━━━━━ PROVIDED DATA ━━━━━

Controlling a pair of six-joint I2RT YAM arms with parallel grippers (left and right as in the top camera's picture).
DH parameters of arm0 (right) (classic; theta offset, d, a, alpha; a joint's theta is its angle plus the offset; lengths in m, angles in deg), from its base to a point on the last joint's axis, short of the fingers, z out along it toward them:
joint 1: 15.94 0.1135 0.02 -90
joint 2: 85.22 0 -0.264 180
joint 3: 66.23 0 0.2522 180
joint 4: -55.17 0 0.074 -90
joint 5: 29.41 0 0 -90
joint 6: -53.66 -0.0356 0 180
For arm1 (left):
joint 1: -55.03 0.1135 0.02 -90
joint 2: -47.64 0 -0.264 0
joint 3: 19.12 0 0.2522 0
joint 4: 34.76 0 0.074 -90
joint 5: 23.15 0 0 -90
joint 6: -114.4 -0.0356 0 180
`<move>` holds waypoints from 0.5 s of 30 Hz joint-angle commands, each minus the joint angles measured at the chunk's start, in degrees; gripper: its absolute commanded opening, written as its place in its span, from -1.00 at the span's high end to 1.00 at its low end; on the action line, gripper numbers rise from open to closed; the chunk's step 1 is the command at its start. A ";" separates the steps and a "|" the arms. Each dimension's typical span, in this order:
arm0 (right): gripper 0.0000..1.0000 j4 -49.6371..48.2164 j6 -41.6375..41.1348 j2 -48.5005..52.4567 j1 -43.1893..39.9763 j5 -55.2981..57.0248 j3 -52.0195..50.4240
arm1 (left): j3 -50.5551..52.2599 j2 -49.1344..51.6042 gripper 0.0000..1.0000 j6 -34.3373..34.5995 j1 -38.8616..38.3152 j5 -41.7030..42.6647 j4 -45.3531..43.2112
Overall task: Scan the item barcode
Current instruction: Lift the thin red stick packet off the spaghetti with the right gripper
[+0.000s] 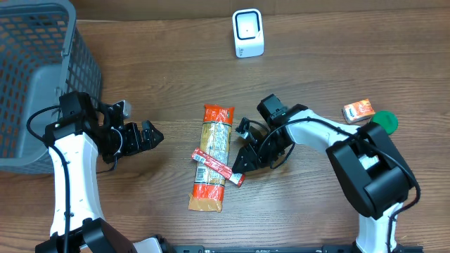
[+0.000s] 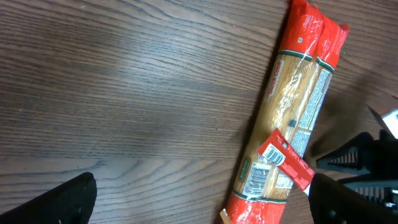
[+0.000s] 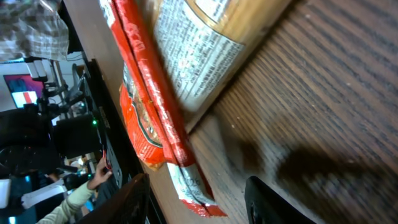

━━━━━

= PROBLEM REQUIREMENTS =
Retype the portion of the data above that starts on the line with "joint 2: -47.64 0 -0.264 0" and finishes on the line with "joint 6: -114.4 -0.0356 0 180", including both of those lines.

= WRITTEN REPLY =
joint 2: -47.64 0 -0.264 0
joint 3: 19.12 0 0.2522 0
joint 4: 34.76 0 0.074 -90
joint 5: 23.15 0 0 -90
joint 6: -114.4 -0.0356 0 180

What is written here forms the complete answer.